■ Problem: Take the data below and filter it for lines containing the word "pink"; show each line found.

■ Supplied records:
BEGIN
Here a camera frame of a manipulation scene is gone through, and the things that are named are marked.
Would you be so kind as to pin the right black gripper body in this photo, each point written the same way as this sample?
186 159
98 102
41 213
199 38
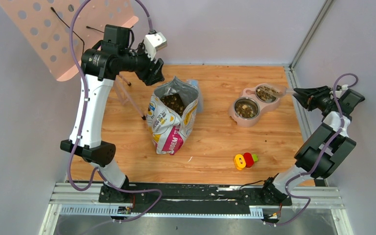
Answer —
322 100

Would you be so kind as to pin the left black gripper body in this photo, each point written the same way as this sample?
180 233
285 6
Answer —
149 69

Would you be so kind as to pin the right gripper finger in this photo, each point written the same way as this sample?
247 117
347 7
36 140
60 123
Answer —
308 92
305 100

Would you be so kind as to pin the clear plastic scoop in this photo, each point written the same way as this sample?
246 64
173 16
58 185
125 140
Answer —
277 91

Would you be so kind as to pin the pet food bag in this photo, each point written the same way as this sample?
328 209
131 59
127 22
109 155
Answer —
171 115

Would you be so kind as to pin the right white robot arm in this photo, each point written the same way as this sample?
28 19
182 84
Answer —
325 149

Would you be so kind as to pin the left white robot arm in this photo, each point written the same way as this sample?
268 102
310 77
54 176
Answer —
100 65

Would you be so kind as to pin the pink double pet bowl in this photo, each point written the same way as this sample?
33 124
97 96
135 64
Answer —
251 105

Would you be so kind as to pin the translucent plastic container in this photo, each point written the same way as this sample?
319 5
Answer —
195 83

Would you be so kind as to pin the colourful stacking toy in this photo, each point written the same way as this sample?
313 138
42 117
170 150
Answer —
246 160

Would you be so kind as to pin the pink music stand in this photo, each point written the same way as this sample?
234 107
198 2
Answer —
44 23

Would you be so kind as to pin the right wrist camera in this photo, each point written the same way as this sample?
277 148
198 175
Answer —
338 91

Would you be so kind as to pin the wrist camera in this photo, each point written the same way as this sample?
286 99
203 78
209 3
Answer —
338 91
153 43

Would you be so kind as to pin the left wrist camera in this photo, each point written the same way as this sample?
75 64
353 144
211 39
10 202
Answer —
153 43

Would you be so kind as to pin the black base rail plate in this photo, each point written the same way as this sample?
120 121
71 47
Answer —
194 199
END
BEGIN
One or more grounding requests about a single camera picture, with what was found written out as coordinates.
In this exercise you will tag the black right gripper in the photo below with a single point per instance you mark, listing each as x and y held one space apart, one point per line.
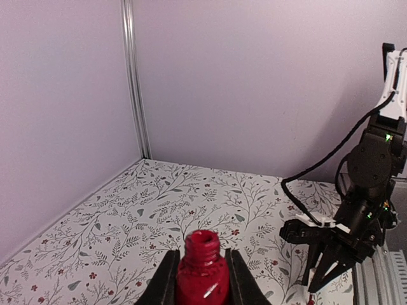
END
■ Solution to this problem:
Would you be so kind as to pin the pink double pet bowl in this photo, each point written the same way as this sample?
Would you be so kind as to pin the pink music stand in this photo, each point written the same way as this sample?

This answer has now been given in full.